Chariot’s technical director Duncan Wallace, also speaking at the conference, said Morocco was moving towards gas. He cited imports from Algeria, reverse flows from the GME and LNG imports as sources.
The additional source, though, would be domestic gas – an area in which Chariot has an interest.
The minnow has the Lixus licence offshore Morocco, holding the Anchois gas field. A plan to develop the field and bring gas onshore could go to meeting domestic demand but could also feed into the GME for export to Spain, Wallace said.
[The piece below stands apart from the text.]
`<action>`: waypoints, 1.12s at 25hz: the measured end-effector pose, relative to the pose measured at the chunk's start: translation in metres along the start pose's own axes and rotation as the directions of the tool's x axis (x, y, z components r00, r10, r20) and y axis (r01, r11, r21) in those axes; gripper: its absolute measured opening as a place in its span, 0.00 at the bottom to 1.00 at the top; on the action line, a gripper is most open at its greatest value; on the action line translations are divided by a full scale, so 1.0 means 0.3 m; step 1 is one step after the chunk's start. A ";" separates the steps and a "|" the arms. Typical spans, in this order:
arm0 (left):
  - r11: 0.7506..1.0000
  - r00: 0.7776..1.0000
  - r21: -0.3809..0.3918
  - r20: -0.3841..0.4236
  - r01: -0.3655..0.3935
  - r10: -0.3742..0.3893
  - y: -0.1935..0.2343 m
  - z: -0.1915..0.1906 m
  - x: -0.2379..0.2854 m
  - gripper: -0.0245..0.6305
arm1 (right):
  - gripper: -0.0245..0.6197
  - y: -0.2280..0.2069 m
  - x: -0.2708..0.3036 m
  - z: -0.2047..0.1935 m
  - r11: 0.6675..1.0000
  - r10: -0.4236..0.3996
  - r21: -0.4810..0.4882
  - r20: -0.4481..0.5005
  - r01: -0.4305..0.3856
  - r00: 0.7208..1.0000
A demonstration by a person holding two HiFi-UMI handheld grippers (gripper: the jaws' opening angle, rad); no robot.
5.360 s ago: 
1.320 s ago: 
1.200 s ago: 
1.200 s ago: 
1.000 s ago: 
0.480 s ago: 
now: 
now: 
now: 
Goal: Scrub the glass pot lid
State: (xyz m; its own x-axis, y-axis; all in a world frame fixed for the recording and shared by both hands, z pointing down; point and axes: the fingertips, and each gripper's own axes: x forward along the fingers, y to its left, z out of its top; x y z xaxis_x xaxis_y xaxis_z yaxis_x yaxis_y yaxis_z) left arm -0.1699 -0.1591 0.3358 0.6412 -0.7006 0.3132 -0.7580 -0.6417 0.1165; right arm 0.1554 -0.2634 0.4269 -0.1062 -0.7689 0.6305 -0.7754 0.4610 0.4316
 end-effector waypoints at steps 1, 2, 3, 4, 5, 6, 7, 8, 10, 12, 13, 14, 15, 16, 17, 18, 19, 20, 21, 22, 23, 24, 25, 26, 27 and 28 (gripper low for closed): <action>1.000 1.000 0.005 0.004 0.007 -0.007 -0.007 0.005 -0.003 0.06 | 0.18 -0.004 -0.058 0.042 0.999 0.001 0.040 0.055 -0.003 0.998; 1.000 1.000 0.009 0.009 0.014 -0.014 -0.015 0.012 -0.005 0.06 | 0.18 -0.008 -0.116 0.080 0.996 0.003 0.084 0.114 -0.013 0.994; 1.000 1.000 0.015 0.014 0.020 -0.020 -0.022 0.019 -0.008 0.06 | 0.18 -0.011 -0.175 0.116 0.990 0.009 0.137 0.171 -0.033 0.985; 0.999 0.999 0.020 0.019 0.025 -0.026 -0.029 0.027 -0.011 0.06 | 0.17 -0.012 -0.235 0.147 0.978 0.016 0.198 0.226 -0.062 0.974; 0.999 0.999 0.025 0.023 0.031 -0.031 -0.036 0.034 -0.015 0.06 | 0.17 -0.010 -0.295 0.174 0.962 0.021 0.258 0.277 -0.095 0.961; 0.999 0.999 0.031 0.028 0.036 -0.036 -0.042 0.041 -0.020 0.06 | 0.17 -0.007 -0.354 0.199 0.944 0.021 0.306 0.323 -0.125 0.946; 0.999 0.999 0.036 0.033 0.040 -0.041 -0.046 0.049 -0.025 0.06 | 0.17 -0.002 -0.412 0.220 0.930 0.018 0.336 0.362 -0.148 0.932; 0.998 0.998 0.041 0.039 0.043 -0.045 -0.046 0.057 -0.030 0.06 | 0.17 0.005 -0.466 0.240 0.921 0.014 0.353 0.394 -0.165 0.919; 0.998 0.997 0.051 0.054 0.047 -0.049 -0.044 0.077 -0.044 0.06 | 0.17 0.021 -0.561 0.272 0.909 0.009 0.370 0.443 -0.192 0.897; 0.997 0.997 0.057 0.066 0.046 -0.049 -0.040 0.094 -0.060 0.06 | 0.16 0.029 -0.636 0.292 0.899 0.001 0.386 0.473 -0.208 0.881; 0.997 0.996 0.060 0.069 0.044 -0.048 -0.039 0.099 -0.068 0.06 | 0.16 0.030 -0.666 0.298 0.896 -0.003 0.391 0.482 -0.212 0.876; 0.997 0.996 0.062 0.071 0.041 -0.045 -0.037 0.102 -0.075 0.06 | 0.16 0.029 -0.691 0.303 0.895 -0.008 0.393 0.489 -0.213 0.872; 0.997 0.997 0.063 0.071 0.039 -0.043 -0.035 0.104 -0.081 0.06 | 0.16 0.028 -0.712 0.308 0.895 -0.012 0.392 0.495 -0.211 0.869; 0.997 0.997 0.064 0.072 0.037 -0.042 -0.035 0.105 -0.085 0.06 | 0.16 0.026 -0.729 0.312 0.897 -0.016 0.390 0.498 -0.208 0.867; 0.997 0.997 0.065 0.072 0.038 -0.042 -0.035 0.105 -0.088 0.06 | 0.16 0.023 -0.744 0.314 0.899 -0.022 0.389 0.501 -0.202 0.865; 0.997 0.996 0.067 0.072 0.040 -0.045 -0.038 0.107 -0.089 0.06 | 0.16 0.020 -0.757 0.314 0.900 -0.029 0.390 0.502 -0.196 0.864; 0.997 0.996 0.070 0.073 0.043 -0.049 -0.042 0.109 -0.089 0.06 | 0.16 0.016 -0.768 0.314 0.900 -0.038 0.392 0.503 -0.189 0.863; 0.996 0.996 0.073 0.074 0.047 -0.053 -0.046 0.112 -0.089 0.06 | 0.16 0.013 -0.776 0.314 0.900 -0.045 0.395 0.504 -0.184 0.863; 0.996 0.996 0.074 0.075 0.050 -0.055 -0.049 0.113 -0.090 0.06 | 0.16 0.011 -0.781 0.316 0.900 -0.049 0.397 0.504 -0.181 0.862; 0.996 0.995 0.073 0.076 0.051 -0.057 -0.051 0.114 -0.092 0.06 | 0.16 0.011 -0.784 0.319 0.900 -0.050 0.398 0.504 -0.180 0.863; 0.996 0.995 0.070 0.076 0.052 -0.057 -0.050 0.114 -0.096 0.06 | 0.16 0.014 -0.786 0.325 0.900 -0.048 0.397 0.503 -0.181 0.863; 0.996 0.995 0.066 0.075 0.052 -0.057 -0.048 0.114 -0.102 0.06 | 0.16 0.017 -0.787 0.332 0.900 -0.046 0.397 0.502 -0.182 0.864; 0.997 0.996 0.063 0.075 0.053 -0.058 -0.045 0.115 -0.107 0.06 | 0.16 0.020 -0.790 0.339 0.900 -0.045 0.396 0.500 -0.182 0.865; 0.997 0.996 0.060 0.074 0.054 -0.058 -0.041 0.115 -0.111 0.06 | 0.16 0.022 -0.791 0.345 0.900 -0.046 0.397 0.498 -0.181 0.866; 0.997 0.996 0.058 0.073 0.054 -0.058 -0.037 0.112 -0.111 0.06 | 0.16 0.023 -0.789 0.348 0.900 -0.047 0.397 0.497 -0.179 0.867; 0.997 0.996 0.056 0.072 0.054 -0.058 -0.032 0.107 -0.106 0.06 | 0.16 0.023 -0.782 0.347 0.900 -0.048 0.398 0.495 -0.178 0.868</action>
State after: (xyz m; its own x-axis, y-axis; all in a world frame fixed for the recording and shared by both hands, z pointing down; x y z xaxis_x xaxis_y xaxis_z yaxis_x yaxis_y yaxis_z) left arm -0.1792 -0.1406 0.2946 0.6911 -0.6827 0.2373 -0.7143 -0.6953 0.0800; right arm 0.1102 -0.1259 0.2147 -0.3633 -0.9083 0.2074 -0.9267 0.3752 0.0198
Chariot plans to drill an appraisal well later this year, with the aim of proving its theory about Anchois. “Looking at the related prospects around Anchois … very low risk exploration opportunities within a 10 km tieback range of Anchois is a total of about 2 tcf [56.6 bcm] of recoverable gas,” Wallace said.
Should the company manage to monetise half of that hub total, “we can meet approximately 50% of Moroccan gas demand through the period to 2040”.